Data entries
***

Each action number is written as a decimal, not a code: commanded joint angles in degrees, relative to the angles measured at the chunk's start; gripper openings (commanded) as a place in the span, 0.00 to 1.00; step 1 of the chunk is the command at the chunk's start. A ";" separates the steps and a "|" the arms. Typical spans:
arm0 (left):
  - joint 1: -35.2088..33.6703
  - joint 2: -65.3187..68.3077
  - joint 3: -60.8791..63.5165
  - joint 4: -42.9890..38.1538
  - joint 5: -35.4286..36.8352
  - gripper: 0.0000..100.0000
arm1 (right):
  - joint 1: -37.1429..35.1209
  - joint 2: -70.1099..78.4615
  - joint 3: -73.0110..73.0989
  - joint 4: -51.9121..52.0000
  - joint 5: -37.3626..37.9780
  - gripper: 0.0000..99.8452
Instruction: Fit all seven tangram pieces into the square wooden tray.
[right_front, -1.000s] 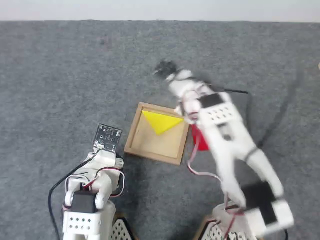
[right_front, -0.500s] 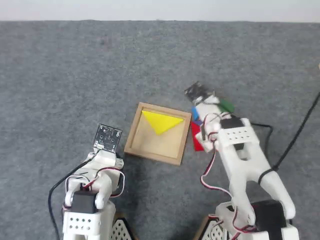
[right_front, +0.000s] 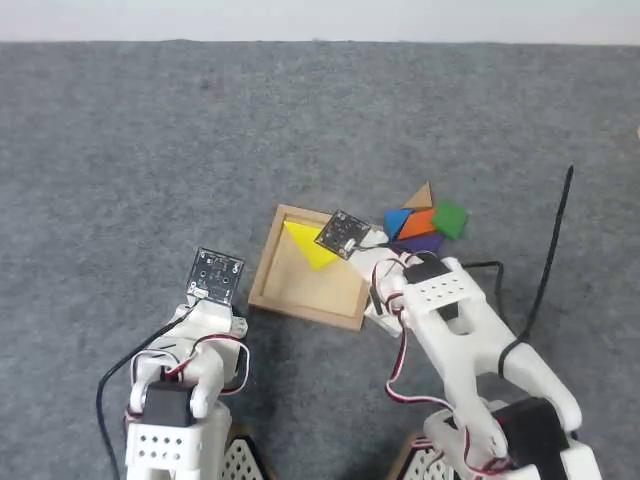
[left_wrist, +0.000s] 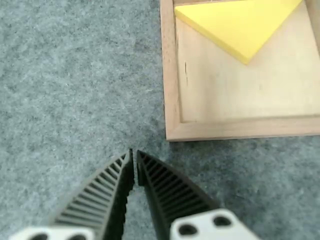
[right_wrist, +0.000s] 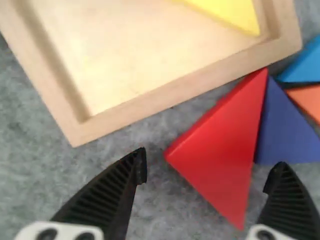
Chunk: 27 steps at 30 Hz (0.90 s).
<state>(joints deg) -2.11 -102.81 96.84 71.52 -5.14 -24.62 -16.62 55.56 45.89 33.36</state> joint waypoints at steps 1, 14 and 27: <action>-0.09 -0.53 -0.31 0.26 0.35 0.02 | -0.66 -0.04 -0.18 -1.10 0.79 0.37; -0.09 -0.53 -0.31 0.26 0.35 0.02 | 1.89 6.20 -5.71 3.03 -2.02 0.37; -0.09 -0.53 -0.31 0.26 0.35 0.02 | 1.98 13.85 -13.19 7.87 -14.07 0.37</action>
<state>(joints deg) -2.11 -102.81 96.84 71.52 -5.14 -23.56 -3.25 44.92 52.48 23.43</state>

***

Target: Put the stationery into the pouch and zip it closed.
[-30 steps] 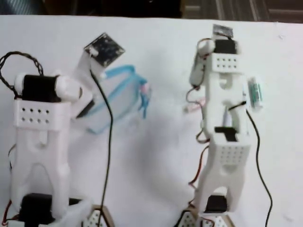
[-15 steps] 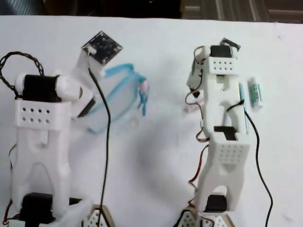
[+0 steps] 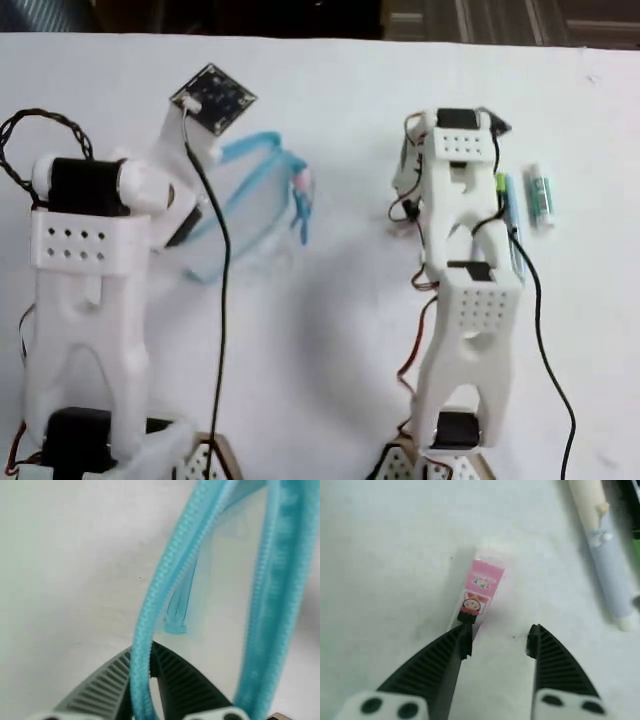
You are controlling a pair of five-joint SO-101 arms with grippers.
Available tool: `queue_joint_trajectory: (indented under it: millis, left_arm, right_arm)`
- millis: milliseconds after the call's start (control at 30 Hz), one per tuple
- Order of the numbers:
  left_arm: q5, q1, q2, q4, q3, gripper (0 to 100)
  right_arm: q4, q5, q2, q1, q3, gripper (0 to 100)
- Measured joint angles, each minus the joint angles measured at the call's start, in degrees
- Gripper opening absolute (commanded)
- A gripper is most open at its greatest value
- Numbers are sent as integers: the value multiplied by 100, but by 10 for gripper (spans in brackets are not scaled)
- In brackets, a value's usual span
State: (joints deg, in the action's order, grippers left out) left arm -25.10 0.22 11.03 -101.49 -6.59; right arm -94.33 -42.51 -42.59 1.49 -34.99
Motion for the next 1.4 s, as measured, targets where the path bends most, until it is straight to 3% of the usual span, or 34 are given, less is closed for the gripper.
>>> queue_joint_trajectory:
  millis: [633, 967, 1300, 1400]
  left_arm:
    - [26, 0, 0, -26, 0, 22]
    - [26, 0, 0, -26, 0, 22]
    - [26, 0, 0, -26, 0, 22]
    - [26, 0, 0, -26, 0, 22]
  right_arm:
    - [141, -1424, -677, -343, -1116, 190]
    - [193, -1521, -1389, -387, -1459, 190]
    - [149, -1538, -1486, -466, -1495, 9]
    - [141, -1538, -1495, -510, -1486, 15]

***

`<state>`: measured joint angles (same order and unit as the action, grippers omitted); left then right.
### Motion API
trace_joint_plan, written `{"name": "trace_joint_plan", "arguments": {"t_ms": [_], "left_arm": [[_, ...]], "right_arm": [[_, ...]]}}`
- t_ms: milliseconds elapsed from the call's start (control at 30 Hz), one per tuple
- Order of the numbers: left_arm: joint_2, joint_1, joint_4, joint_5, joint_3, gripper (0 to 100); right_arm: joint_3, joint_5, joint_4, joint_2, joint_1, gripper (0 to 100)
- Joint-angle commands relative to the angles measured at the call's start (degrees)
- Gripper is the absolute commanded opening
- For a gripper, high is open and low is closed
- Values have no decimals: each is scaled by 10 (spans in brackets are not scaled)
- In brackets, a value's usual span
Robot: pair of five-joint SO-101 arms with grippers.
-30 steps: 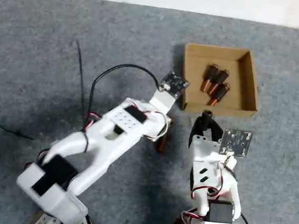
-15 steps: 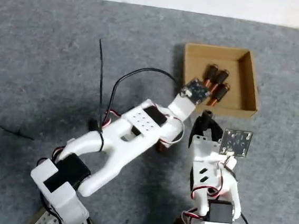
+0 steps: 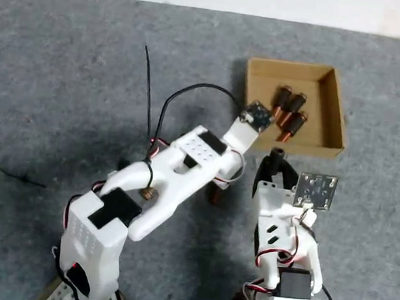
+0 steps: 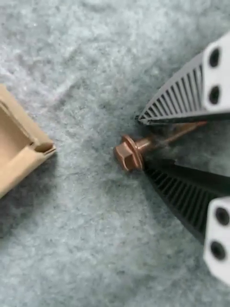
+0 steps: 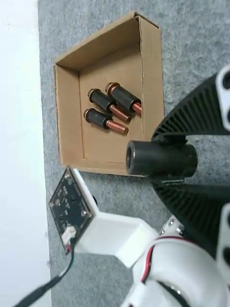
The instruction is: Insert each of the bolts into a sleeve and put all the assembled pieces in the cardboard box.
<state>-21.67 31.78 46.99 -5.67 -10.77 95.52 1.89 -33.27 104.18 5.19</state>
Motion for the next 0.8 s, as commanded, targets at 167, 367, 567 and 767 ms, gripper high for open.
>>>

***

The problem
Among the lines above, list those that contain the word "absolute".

Answer to this problem
- Gripper opening absolute (commanded)
- Gripper is the absolute commanded opening

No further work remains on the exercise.